%%

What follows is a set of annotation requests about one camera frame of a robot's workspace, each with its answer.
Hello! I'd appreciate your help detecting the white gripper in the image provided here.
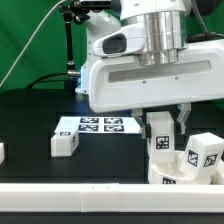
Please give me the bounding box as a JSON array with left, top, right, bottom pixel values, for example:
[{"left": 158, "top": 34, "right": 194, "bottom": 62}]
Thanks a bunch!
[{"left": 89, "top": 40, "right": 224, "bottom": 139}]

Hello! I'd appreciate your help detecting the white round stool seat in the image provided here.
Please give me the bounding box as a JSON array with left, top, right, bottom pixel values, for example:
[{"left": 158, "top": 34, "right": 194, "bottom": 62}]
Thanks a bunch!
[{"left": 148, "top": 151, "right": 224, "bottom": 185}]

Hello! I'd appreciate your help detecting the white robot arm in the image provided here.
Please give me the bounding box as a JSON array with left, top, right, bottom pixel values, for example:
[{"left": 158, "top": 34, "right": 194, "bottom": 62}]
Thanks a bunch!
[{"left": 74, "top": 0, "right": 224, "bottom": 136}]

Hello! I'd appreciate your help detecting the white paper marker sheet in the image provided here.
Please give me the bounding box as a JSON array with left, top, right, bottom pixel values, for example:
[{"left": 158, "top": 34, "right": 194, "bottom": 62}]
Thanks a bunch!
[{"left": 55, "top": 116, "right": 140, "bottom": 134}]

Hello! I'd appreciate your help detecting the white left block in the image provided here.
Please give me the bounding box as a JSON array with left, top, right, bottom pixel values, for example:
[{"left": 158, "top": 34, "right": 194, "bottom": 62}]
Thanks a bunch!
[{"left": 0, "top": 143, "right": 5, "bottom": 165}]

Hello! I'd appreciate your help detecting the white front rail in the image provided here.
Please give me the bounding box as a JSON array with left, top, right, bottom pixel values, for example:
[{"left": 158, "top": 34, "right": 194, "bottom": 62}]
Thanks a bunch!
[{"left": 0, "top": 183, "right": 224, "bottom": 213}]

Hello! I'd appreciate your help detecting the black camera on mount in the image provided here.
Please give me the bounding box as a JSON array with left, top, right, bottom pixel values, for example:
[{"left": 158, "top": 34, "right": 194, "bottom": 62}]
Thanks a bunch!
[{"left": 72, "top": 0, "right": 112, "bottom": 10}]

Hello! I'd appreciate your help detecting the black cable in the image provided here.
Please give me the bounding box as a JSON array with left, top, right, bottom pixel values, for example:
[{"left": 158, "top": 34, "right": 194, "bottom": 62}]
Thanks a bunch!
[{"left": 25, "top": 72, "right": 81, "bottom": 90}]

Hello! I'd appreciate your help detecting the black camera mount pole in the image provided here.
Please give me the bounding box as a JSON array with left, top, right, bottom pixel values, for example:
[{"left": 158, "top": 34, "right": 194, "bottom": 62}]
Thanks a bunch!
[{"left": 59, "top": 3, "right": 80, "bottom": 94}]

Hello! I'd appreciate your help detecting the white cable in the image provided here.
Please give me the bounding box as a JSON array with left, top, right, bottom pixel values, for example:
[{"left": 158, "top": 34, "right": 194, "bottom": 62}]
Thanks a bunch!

%%

» Task prompt
An exact repeat of the listing above, pictures excluded, is the answer.

» Exercise response
What follows is a set of annotation requests about one camera frame of a robot's workspace, each with its answer.
Hello! I'd appreciate your help detecting the white gripper in the image provided here.
Please give me the bounding box as a JSON array with left, top, right, bottom pixel values, for example:
[{"left": 158, "top": 34, "right": 194, "bottom": 62}]
Thanks a bunch!
[{"left": 89, "top": 40, "right": 224, "bottom": 139}]

Hello! I'd appreciate your help detecting the white round stool seat in the image provided here.
Please give me the bounding box as a JSON array with left, top, right, bottom pixel values, for example:
[{"left": 158, "top": 34, "right": 194, "bottom": 62}]
Thanks a bunch!
[{"left": 148, "top": 151, "right": 224, "bottom": 185}]

Hello! I'd appreciate your help detecting the white robot arm in the image provided here.
Please give me the bounding box as a JSON array with left, top, right, bottom pixel values, for example:
[{"left": 158, "top": 34, "right": 194, "bottom": 62}]
Thanks a bunch!
[{"left": 74, "top": 0, "right": 224, "bottom": 136}]

Hello! I'd appreciate your help detecting the white paper marker sheet in the image provided here.
Please give me the bounding box as a JSON array with left, top, right, bottom pixel values, for example:
[{"left": 158, "top": 34, "right": 194, "bottom": 62}]
Thanks a bunch!
[{"left": 55, "top": 116, "right": 140, "bottom": 134}]

Hello! I'd appreciate your help detecting the white left block in the image provided here.
Please give me the bounding box as a JSON array with left, top, right, bottom pixel values, for example:
[{"left": 158, "top": 34, "right": 194, "bottom": 62}]
Thanks a bunch!
[{"left": 0, "top": 143, "right": 5, "bottom": 165}]

Hello! I'd appreciate your help detecting the white front rail in the image provided here.
Please give me the bounding box as a JSON array with left, top, right, bottom pixel values, for example:
[{"left": 158, "top": 34, "right": 194, "bottom": 62}]
Thanks a bunch!
[{"left": 0, "top": 183, "right": 224, "bottom": 213}]

Hello! I'd appreciate your help detecting the black camera on mount in the image provided here.
Please give me the bounding box as a JSON array with left, top, right, bottom pixel values, for example:
[{"left": 158, "top": 34, "right": 194, "bottom": 62}]
Thanks a bunch!
[{"left": 72, "top": 0, "right": 112, "bottom": 10}]

Hello! I'd appreciate your help detecting the black cable in the image provided here.
Please give me the bounding box as a JSON array with left, top, right, bottom pixel values, for example:
[{"left": 158, "top": 34, "right": 194, "bottom": 62}]
Thanks a bunch!
[{"left": 25, "top": 72, "right": 81, "bottom": 90}]

Hello! I'd appreciate your help detecting the black camera mount pole in the image provided here.
Please give me the bounding box as a JSON array with left, top, right, bottom pixel values, for example:
[{"left": 158, "top": 34, "right": 194, "bottom": 62}]
Thanks a bunch!
[{"left": 59, "top": 3, "right": 80, "bottom": 94}]

Hello! I'd appreciate your help detecting the white cable in the image provided here.
Please give me the bounding box as a JSON array with left, top, right, bottom pixel values, for example:
[{"left": 158, "top": 34, "right": 194, "bottom": 62}]
Thanks a bunch!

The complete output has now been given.